Records contained in a dataset
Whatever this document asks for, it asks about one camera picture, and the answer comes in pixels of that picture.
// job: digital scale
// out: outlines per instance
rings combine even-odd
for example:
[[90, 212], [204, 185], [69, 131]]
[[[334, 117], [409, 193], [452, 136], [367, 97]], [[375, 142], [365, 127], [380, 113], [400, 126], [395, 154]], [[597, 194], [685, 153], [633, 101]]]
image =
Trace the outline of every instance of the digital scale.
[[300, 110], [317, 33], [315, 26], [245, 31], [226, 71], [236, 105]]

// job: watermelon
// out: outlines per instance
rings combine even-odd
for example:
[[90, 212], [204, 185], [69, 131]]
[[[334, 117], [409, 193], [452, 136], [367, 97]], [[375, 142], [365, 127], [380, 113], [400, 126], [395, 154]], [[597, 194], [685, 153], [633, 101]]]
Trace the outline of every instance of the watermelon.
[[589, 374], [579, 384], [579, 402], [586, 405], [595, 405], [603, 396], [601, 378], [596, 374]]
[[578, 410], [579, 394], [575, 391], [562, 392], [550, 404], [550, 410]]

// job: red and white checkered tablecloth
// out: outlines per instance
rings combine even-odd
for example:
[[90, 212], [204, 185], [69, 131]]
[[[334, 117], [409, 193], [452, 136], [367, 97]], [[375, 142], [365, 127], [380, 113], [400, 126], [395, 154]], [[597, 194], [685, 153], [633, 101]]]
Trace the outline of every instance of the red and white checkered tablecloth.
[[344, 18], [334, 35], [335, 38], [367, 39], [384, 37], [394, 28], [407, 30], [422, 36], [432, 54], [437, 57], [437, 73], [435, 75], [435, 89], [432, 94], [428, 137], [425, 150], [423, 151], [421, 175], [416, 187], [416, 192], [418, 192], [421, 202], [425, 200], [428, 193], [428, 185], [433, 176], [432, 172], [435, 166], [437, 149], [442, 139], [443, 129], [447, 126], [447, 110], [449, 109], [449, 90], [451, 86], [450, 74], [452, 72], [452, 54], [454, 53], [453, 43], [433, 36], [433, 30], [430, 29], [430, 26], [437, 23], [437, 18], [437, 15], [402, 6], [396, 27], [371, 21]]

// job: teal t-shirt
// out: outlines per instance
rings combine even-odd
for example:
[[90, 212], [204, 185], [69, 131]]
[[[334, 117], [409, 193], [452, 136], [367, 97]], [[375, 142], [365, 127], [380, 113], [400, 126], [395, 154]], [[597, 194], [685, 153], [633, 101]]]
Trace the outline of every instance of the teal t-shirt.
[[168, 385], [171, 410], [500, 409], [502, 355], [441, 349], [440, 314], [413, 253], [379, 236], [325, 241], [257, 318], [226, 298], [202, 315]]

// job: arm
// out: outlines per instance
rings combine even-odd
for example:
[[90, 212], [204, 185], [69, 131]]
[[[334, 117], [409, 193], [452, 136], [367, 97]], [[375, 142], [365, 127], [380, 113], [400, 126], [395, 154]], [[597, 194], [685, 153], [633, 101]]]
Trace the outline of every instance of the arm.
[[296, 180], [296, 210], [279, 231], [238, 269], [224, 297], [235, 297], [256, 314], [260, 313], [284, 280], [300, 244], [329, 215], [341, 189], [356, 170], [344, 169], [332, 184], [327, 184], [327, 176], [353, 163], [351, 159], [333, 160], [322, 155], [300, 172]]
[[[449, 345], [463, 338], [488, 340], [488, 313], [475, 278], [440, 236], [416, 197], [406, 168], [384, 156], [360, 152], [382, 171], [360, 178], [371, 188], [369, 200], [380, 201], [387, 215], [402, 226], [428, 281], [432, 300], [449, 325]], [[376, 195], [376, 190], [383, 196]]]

[Task requirements] Print the entries exactly.

[Result for this task]
Whatever this document asks for, it asks about one camera picture, and the answer comes in pixels of that picture.
// job: digital scale
// out: outlines per instance
rings combine even-odd
for example:
[[90, 212], [204, 185], [69, 131]]
[[[334, 117], [409, 193], [452, 136], [367, 97]], [[375, 142], [365, 127], [380, 113], [400, 126], [395, 154]], [[597, 194], [685, 153], [633, 101]]]
image =
Trace the outline of every instance of the digital scale.
[[300, 110], [317, 33], [315, 26], [245, 31], [226, 71], [236, 105]]

// job: watermelon
// out: outlines per instance
rings combine even-odd
for example:
[[90, 212], [204, 185], [69, 131]]
[[[334, 117], [409, 193], [452, 136], [367, 97]], [[375, 142], [365, 127], [380, 113], [400, 126], [395, 154]], [[597, 194], [685, 153], [633, 101]]]
Trace the outline of every instance of the watermelon.
[[589, 374], [579, 384], [579, 402], [586, 405], [595, 405], [603, 396], [601, 378], [596, 374]]
[[578, 410], [579, 394], [575, 391], [562, 392], [550, 404], [550, 410]]

// job: red and white checkered tablecloth
// out: outlines per instance
rings combine even-odd
for example:
[[90, 212], [204, 185], [69, 131]]
[[[334, 117], [409, 193], [452, 136], [367, 97]], [[375, 142], [365, 127], [380, 113], [400, 126], [395, 154]], [[597, 194], [685, 153], [633, 101]]]
Trace the outline of every instance of the red and white checkered tablecloth.
[[344, 18], [334, 35], [335, 38], [367, 39], [384, 37], [394, 28], [407, 30], [422, 36], [432, 54], [437, 57], [437, 73], [435, 75], [435, 89], [432, 94], [428, 137], [425, 150], [423, 151], [421, 175], [416, 187], [416, 192], [418, 192], [421, 202], [425, 200], [428, 193], [428, 185], [433, 176], [432, 172], [435, 166], [437, 149], [442, 139], [443, 129], [447, 126], [447, 110], [449, 109], [449, 90], [451, 86], [450, 74], [452, 72], [452, 54], [454, 53], [453, 43], [433, 36], [433, 30], [430, 29], [430, 26], [437, 23], [437, 18], [437, 15], [402, 6], [396, 27], [371, 21]]

// job: teal t-shirt
// out: outlines per instance
rings combine even-odd
for example:
[[90, 212], [204, 185], [69, 131]]
[[[334, 117], [409, 193], [452, 136], [367, 97]], [[375, 142], [365, 127], [380, 113], [400, 126], [395, 154]], [[597, 194], [685, 153], [633, 101]]]
Trace the outline of every instance of the teal t-shirt.
[[168, 385], [171, 410], [500, 409], [502, 355], [441, 349], [440, 314], [413, 253], [379, 236], [325, 241], [257, 318], [226, 298], [202, 315]]

// job: arm
// out: outlines per instance
rings combine even-odd
for example:
[[90, 212], [204, 185], [69, 131]]
[[[334, 117], [409, 193], [452, 136], [367, 97]], [[375, 142], [365, 127], [380, 113], [400, 126], [395, 154]], [[597, 194], [685, 153], [633, 101]]]
Trace the outline of every instance of the arm.
[[296, 180], [296, 210], [279, 231], [238, 269], [224, 297], [235, 297], [256, 314], [260, 313], [284, 280], [300, 244], [329, 215], [341, 189], [356, 170], [344, 169], [332, 184], [327, 184], [327, 176], [353, 163], [351, 159], [333, 160], [322, 155], [300, 172]]
[[[449, 345], [463, 338], [488, 340], [488, 313], [475, 278], [440, 236], [416, 197], [406, 168], [384, 156], [360, 152], [382, 171], [360, 178], [371, 188], [369, 200], [380, 201], [387, 215], [402, 226], [428, 281], [432, 300], [449, 325]], [[376, 195], [376, 190], [383, 196]]]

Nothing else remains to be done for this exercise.